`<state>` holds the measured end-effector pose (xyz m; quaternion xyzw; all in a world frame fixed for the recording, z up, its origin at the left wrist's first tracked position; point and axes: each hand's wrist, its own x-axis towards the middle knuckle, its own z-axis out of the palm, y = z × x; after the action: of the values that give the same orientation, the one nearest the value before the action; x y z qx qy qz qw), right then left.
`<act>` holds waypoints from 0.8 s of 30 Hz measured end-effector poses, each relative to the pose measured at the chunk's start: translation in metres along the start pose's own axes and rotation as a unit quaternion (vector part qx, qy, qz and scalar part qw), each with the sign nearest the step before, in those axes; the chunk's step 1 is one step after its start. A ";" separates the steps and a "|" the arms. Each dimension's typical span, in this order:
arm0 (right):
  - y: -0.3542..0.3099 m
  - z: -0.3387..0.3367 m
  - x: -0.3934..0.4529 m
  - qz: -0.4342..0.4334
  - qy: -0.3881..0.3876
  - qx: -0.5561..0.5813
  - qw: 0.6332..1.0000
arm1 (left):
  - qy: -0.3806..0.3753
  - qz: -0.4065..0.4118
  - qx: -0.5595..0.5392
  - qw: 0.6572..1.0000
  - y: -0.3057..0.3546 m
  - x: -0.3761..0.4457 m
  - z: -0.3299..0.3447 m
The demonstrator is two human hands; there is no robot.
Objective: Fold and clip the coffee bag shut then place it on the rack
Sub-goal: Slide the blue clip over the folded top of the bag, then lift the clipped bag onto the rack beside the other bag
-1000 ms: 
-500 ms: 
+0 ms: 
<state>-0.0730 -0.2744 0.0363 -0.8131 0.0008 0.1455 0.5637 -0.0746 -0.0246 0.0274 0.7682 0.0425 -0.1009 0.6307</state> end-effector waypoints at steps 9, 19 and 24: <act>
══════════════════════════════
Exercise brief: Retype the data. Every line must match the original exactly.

Reply:
`<state>` holds the measured end-effector pose (xyz m; quaternion xyzw; all in a world frame fixed for the recording, z up, its origin at the left wrist's first tracked position; point and axes: each hand's wrist, its own x-axis towards the middle knuckle, its own z-axis out of the palm, y = z × x; after the action: of the values that give the same orientation, the one nearest the value before the action; x y z qx qy qz qw), right then left.
`<act>` holds waypoints from 0.8 s of 30 Hz measured end-effector poses, each relative to the pose measured at the chunk's start: translation in metres along the start pose's own axes and rotation as a unit quaternion (vector part qx, qy, qz and scalar part qw), each with the sign nearest the step before, in those axes; the chunk's step 1 is one step after its start. A ";" separates the steps and a "|" the arms. Each dimension's typical span, in this order:
arm0 (right):
  - y: -0.3542..0.3099 m
  - z: -0.3387..0.3367 m
  - x: -0.3934..0.4529 m
  - qz: -0.4342..0.4334
  - qy: -0.3881..0.3876
  - qx: -0.5561..0.5813
  - qw: 0.6332..1.0000
arm1 (left):
  - qy: -0.3806..0.3753
  - qz: -0.4065..0.4118
  - qx: -0.5595..0.5392
  - qw: 0.6572..1.0000
  - y: -0.3057..0.3546 m
  - x: -0.3761..0.4457 m
  - z: -0.3299..0.3447 m
The demonstrator is two human hands; there is no robot.
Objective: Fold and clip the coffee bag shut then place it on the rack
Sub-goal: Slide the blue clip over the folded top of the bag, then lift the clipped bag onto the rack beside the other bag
-1000 ms: 
-500 ms: 
+0 ms: 
<state>-0.0730 -0.2744 0.0363 -0.8131 0.0008 0.1455 0.5637 -0.0746 -0.0246 0.0274 0.7682 0.0425 -0.1009 0.6307</state> end-effector waypoints at steps 9, 19 and 24: <act>

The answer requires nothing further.